QUEBEC HYDRO IN BATTLE AGAINST USA ENVIRONMENTALISTS

Stringing the land with ugly wires has always sparked pushback. This time the fight includes hefty corporate rivals that stand to lose a share of the market. And the stakes are rising as electricity emerges as the quickest way to strip carbon from the energy system in an effort to stem climate change.

The battle over a power line in Maine to carry 1.2 gigawatts of hydropower — enough to supply more than 1 million households — from dams in Quebec, features a television advertisement depicting felled pine trees in the wooded U.S. state paired with noir images of a corporate tower in modern Bilbao, near the Guggenheim art museum. A voiceover declares: “A good deal for Spain, and a bad deal for Maine.”

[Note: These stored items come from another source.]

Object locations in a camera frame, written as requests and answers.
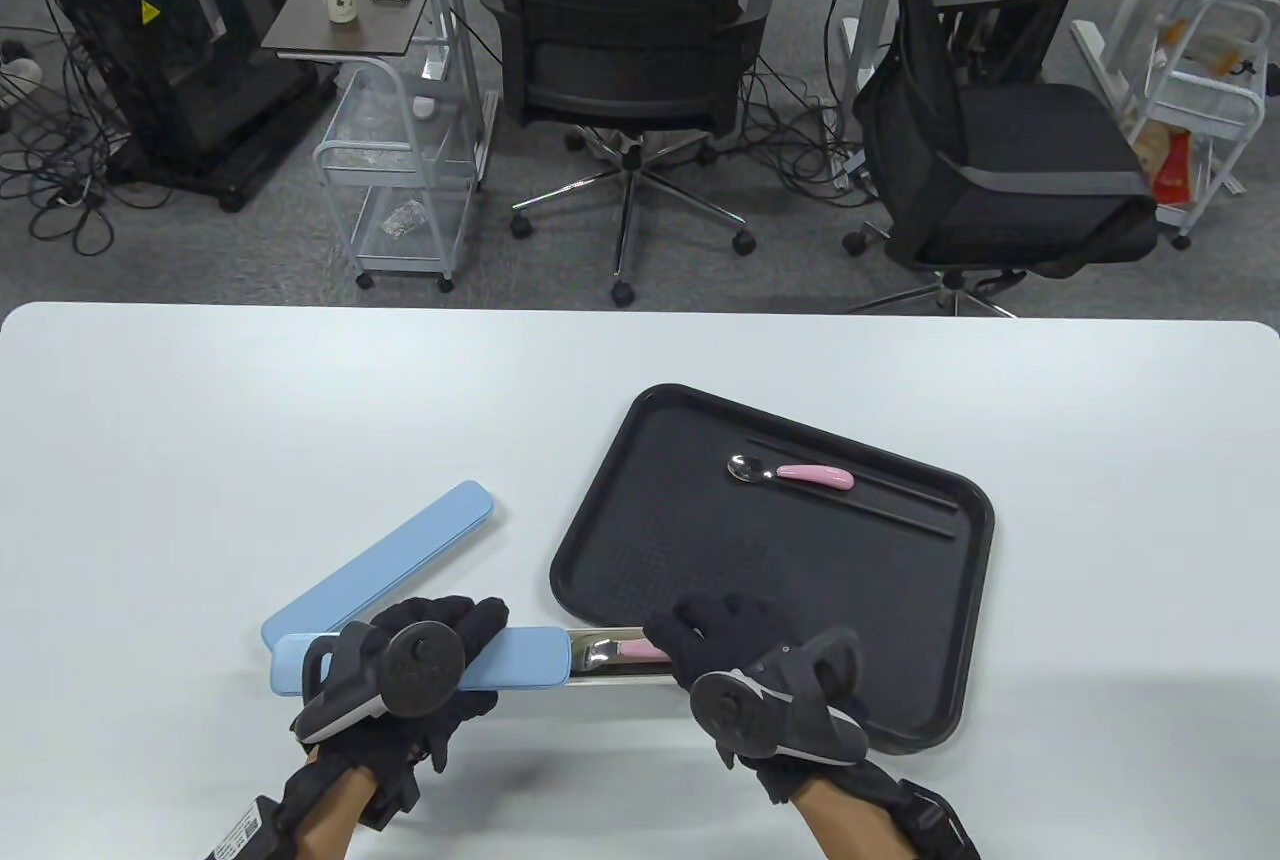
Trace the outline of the person's right hand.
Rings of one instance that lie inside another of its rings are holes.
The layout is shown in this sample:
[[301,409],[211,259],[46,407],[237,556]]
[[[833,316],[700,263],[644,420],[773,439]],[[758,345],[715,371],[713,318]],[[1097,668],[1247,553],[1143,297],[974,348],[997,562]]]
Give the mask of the person's right hand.
[[643,630],[722,761],[753,770],[772,802],[817,781],[878,808],[900,801],[897,782],[867,758],[850,630],[805,639],[778,607],[742,593],[689,594]]

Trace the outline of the person's left hand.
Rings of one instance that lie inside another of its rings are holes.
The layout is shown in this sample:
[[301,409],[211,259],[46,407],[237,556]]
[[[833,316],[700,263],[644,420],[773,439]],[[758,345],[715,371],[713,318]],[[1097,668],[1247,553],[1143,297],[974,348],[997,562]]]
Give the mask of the person's left hand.
[[460,683],[508,618],[499,598],[410,598],[348,625],[323,686],[303,696],[296,738],[307,752],[367,770],[381,790],[424,760],[440,774],[457,729],[499,703],[497,691]]

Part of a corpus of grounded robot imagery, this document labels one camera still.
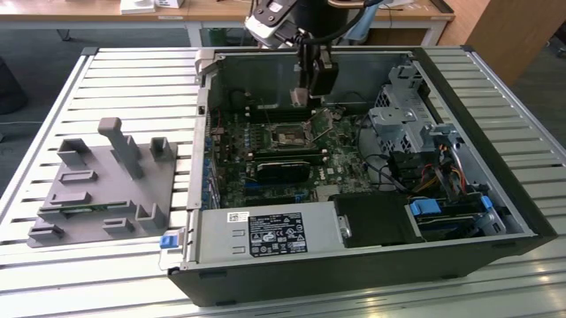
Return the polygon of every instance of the desk leg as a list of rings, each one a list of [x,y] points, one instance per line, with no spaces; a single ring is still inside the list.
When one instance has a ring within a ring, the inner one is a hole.
[[[203,29],[203,23],[199,21],[189,21],[186,24],[189,33],[189,42],[194,48],[203,47],[203,38],[201,37],[201,30]]]
[[[422,46],[436,46],[440,42],[442,31],[445,31],[448,21],[434,21],[432,27],[426,31]]]
[[[62,41],[71,41],[71,30],[62,30],[62,29],[57,29],[57,33],[59,34],[59,37],[62,38]]]

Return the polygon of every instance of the green circuit board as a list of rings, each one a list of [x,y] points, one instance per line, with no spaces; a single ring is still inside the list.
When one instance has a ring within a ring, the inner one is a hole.
[[[214,137],[222,207],[317,202],[326,199],[320,197],[321,189],[337,193],[372,191],[356,146],[354,122],[356,118],[342,117],[329,108],[317,109],[302,123],[251,124],[235,114]],[[293,153],[313,149],[324,151],[326,159],[324,164],[310,167],[305,182],[258,183],[258,163],[246,158],[251,152]]]

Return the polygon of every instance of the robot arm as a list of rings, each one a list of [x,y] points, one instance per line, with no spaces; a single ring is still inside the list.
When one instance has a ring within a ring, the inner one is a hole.
[[[382,0],[264,0],[251,11],[246,28],[254,38],[269,48],[278,48],[285,44],[298,49],[301,74],[298,87],[292,91],[296,104],[309,105],[314,99],[332,93],[338,77],[338,64],[332,59],[332,42],[362,19],[366,7],[381,2]],[[361,10],[346,23],[349,9]],[[297,17],[296,22],[292,21],[294,12],[300,13],[296,16],[300,16],[301,21],[297,21]]]

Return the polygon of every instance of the metal slatted table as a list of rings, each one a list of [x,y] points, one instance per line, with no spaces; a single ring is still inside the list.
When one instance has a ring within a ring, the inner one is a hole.
[[[197,112],[194,48],[101,49],[82,56],[0,201],[0,316],[517,317],[566,310],[566,156],[476,53],[428,48],[560,238],[469,277],[199,308],[159,268],[159,237],[31,249],[29,229],[49,193],[65,138],[107,144],[98,120],[117,116],[138,143],[179,143],[173,229],[186,224]],[[450,116],[433,103],[445,121]]]

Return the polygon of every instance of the power supply label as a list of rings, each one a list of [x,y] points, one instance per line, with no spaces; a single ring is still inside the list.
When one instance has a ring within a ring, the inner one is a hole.
[[[301,213],[249,217],[250,255],[254,257],[308,252]]]

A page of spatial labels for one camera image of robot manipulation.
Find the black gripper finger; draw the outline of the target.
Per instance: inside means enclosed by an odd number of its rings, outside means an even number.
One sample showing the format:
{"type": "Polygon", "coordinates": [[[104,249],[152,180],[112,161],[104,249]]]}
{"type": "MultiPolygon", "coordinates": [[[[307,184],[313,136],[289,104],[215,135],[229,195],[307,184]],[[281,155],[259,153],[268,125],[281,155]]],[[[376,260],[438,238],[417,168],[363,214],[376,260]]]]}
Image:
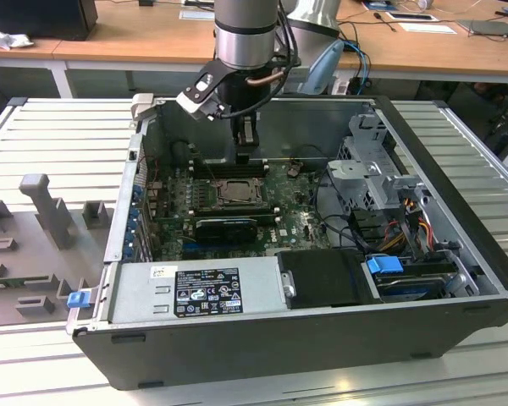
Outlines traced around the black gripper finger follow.
{"type": "Polygon", "coordinates": [[[235,143],[235,162],[237,164],[247,164],[251,154],[259,146],[257,118],[232,118],[231,129],[235,143]]]}

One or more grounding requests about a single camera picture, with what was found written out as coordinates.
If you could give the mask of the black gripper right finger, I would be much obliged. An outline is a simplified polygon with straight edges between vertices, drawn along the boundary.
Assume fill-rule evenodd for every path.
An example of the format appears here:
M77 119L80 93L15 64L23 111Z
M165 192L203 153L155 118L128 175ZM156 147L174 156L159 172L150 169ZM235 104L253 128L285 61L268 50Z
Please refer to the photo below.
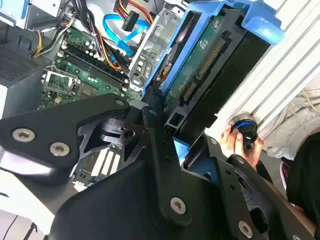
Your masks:
M225 157L212 137L191 147L187 170L217 185L234 240L314 240L316 228L239 155Z

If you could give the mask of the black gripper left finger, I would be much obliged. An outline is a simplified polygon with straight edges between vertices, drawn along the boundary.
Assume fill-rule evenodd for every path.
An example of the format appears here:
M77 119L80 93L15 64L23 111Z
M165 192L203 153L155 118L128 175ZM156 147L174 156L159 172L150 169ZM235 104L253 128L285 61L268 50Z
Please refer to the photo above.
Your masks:
M108 93L26 112L0 121L1 190L23 216L51 226L62 197L56 187L69 181L80 159L111 143L127 145L125 167L144 159L178 160L164 133L163 107L155 96L126 102Z

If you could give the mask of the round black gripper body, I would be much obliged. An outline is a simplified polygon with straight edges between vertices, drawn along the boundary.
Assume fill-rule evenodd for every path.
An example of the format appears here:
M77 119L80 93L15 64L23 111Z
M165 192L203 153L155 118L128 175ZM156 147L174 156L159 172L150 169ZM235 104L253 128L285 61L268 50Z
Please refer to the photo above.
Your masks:
M49 239L230 239L221 191L176 159L137 160L71 197Z

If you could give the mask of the person's bare hand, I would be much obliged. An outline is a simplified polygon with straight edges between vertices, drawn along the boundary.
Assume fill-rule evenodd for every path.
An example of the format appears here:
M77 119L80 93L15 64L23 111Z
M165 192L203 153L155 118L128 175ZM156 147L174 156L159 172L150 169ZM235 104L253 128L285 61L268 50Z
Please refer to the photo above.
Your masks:
M253 147L245 152L243 140L243 135L237 129L232 130L232 125L228 124L219 140L221 151L226 157L234 154L243 157L254 169L256 169L264 142L262 139L257 138Z

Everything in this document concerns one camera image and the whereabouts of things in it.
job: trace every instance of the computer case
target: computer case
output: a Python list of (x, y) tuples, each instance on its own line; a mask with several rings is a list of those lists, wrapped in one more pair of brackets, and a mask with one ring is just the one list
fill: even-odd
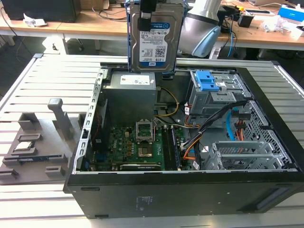
[(11, 20), (23, 20), (25, 13), (45, 21), (75, 22), (80, 14), (80, 0), (3, 0), (5, 12)]

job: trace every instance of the workbench
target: workbench
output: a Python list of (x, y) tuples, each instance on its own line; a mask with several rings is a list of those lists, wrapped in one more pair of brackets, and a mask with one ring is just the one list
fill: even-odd
[[(245, 9), (258, 9), (258, 7), (254, 7), (248, 2), (236, 0), (223, 1), (222, 5), (225, 4), (243, 6)], [(272, 11), (274, 14), (277, 14), (279, 10), (278, 7), (261, 7), (261, 9)], [(113, 8), (109, 12), (119, 12), (112, 16), (113, 18), (125, 17), (124, 8)], [(81, 11), (76, 23), (48, 22), (47, 26), (36, 28), (28, 27), (23, 21), (10, 21), (6, 14), (4, 17), (19, 36), (56, 38), (56, 47), (61, 54), (68, 54), (65, 38), (93, 39), (95, 40), (96, 50), (100, 49), (99, 40), (127, 40), (127, 25), (125, 22), (102, 19), (91, 10)], [(237, 35), (236, 47), (304, 50), (304, 37), (294, 40), (287, 31), (284, 31), (284, 33), (266, 33), (260, 27), (261, 23), (260, 20), (253, 20), (249, 28), (241, 28), (237, 22), (234, 22), (232, 30)], [(0, 34), (14, 35), (2, 17), (0, 17)], [(227, 39), (228, 34), (220, 34), (214, 47), (218, 50)]]
[[(0, 161), (19, 129), (22, 112), (54, 118), (47, 107), (60, 97), (69, 117), (86, 113), (100, 62), (127, 63), (126, 57), (36, 55), (0, 102)], [(270, 61), (178, 59), (178, 66), (246, 67), (295, 137), (304, 146), (304, 90)], [(304, 193), (298, 193), (265, 214), (93, 219), (87, 220), (63, 183), (0, 186), (1, 227), (261, 227), (304, 226)]]

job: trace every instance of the metal grating table
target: metal grating table
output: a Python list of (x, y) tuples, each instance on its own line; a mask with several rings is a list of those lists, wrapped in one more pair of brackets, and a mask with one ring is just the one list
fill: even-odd
[[(86, 113), (100, 62), (126, 63), (125, 57), (44, 55), (33, 58), (0, 101), (0, 164), (19, 129), (22, 112), (54, 118), (47, 103), (63, 99), (70, 117)], [(304, 91), (280, 67), (268, 61), (178, 59), (179, 66), (246, 67), (293, 134), (304, 146)], [(87, 220), (62, 184), (0, 186), (1, 227), (304, 227), (304, 193), (265, 214)]]

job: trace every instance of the gray plastic stand
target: gray plastic stand
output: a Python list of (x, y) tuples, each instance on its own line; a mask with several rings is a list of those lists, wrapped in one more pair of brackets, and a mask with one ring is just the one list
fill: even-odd
[[(38, 120), (35, 113), (21, 115), (20, 129), (0, 167), (0, 184), (64, 182), (83, 117), (69, 119), (61, 107), (61, 99), (50, 99), (48, 108), (56, 120)], [(31, 142), (31, 146), (15, 150), (20, 142)]]

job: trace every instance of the green circuit board
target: green circuit board
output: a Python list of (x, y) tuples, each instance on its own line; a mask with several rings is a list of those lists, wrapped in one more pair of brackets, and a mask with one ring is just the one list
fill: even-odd
[[(149, 136), (149, 129), (139, 129), (139, 135)], [(183, 140), (183, 131), (175, 129), (175, 136), (180, 143)], [(96, 152), (94, 164), (98, 171), (113, 171), (114, 165), (118, 164), (155, 164), (165, 170), (162, 142), (162, 128), (155, 128), (154, 142), (136, 142), (135, 127), (114, 126), (111, 128), (109, 146), (106, 153)]]

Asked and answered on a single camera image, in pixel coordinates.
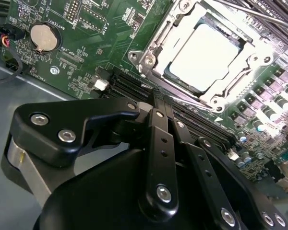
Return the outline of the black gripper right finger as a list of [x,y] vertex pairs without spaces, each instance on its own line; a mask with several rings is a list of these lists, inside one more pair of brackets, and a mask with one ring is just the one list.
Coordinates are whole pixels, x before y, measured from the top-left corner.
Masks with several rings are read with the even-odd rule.
[[224,153],[235,138],[192,115],[171,97],[165,110],[179,143],[180,158],[199,183],[209,230],[288,230],[288,221]]

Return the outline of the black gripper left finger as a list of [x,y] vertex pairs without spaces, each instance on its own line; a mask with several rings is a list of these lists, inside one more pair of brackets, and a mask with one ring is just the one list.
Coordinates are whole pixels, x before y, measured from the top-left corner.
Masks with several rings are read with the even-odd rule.
[[121,142],[144,151],[147,174],[139,203],[153,217],[178,209],[174,118],[169,98],[153,91],[147,102],[97,98],[19,106],[12,117],[3,160],[6,177],[31,192],[44,206],[64,182],[75,177],[75,160]]

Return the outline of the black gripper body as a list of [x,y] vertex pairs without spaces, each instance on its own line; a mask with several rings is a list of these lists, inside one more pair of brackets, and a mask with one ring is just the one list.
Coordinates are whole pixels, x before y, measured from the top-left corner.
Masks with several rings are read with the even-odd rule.
[[201,163],[204,151],[183,145],[176,151],[186,167],[177,166],[179,208],[167,222],[148,219],[138,199],[144,191],[144,152],[125,150],[121,154],[61,184],[45,203],[39,217],[41,230],[220,230],[195,176],[192,151]]

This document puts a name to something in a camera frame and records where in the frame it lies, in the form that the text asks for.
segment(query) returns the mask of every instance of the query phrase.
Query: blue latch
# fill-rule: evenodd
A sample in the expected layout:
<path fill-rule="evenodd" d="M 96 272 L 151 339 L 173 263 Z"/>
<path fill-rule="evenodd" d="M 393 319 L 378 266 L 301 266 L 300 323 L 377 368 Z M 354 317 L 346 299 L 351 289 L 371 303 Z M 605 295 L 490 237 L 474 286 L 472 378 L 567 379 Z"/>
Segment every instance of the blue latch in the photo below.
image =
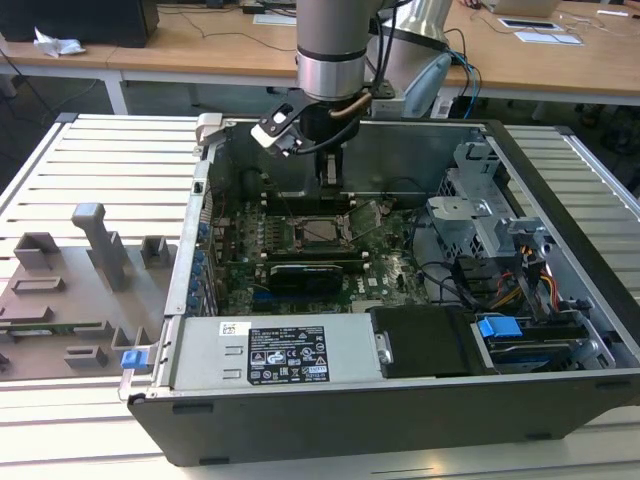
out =
<path fill-rule="evenodd" d="M 478 322 L 478 328 L 484 338 L 521 337 L 522 330 L 516 317 L 485 317 Z"/>
<path fill-rule="evenodd" d="M 146 350 L 127 350 L 122 355 L 120 366 L 124 369 L 128 368 L 147 368 L 149 364 L 149 352 Z"/>

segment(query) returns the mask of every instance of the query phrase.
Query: wooden desk
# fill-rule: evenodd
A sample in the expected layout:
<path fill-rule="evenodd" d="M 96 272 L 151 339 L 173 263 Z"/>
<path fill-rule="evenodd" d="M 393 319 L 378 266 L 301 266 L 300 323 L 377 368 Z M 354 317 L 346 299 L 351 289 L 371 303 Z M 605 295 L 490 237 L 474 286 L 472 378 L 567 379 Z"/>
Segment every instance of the wooden desk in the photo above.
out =
<path fill-rule="evenodd" d="M 599 4 L 563 2 L 560 10 L 594 16 L 598 8 Z M 11 57 L 27 75 L 104 81 L 117 114 L 128 113 L 121 90 L 123 80 L 294 86 L 294 27 L 254 25 L 253 16 L 239 10 L 199 13 L 185 9 L 184 14 L 162 6 L 159 10 L 164 12 L 160 13 L 159 28 L 144 49 L 90 45 L 86 54 L 54 59 L 40 54 L 31 44 L 12 43 Z M 573 18 L 560 15 L 556 13 L 552 20 L 562 25 L 575 23 Z M 483 19 L 499 31 L 508 31 L 488 11 L 471 10 L 457 2 L 446 25 L 465 33 L 469 59 L 482 72 L 482 97 L 640 105 L 640 36 L 621 36 L 640 32 L 637 20 L 598 16 L 593 22 L 601 20 L 614 33 L 580 27 L 584 46 L 576 47 L 526 44 L 513 34 L 496 33 Z M 462 51 L 457 33 L 450 33 L 449 38 L 452 48 Z M 0 60 L 2 73 L 12 70 Z M 440 107 L 452 103 L 464 82 L 462 68 L 452 68 L 438 97 L 439 108 L 434 111 L 447 110 Z"/>
<path fill-rule="evenodd" d="M 40 52 L 33 43 L 8 42 L 5 52 L 24 75 L 34 77 L 91 78 L 101 80 L 107 87 L 114 112 L 127 113 L 122 94 L 120 73 L 109 70 L 107 61 L 116 51 L 113 45 L 83 45 L 87 50 L 79 55 L 50 57 Z M 14 75 L 13 68 L 0 56 L 0 75 Z"/>
<path fill-rule="evenodd" d="M 87 53 L 56 59 L 25 42 L 9 43 L 9 56 L 25 75 L 103 81 L 113 111 L 119 115 L 129 113 L 121 87 L 125 80 L 190 85 L 295 85 L 295 27 L 254 25 L 253 15 L 243 15 L 240 10 L 218 13 L 181 9 L 184 12 L 181 15 L 178 9 L 159 6 L 159 11 L 158 30 L 144 49 L 89 45 L 85 46 Z M 236 32 L 244 35 L 229 34 Z M 216 35 L 202 38 L 203 34 Z M 0 75 L 4 73 L 14 71 L 0 59 Z M 194 92 L 195 88 L 190 88 L 192 103 L 196 101 Z"/>
<path fill-rule="evenodd" d="M 583 46 L 524 43 L 514 34 L 495 32 L 485 23 L 509 32 L 498 16 L 458 3 L 451 8 L 446 29 L 459 28 L 464 32 L 469 61 L 482 73 L 482 97 L 640 105 L 640 22 L 628 17 L 596 16 L 601 8 L 602 5 L 593 3 L 563 2 L 550 18 L 566 29 L 576 23 L 573 15 L 592 17 L 592 23 L 604 24 L 609 30 L 586 23 L 569 30 L 581 37 Z M 606 8 L 632 11 L 623 6 Z M 451 32 L 448 38 L 451 47 L 462 52 L 460 35 Z M 462 67 L 453 67 L 439 102 L 456 97 L 464 83 Z"/>
<path fill-rule="evenodd" d="M 110 68 L 256 77 L 296 76 L 294 26 L 254 25 L 253 15 L 244 15 L 241 10 L 228 13 L 196 11 L 183 15 L 176 15 L 174 9 L 167 11 L 159 7 L 159 11 L 160 24 L 147 47 L 118 48 L 109 59 Z M 286 51 L 231 34 L 234 32 Z"/>

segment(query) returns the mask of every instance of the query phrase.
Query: warning label
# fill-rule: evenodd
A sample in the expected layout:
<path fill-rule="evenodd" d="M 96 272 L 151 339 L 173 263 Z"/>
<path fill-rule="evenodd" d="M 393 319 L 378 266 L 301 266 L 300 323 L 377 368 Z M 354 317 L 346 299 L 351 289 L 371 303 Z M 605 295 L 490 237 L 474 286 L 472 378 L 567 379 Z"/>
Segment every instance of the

The Spanish utility company Iberdrola S.A.’s political action committee has spent almost US$15 million to promote its US$950 million New England Clean Energy Connect (NECEC) electric transmission project which would run for more than 230 kilometres. Yet last month opponents won a partial stay of construction in court and an activist group filed papers to hold a state referendum to revoke its permits.

An Iberdrola subsidiary in the U.S., called Avangrid Inc., launched the NECEC project in 2018 to carry 1.2 gigawatts of hydropower — enough to supply more than 1 million households — from dams in Quebec.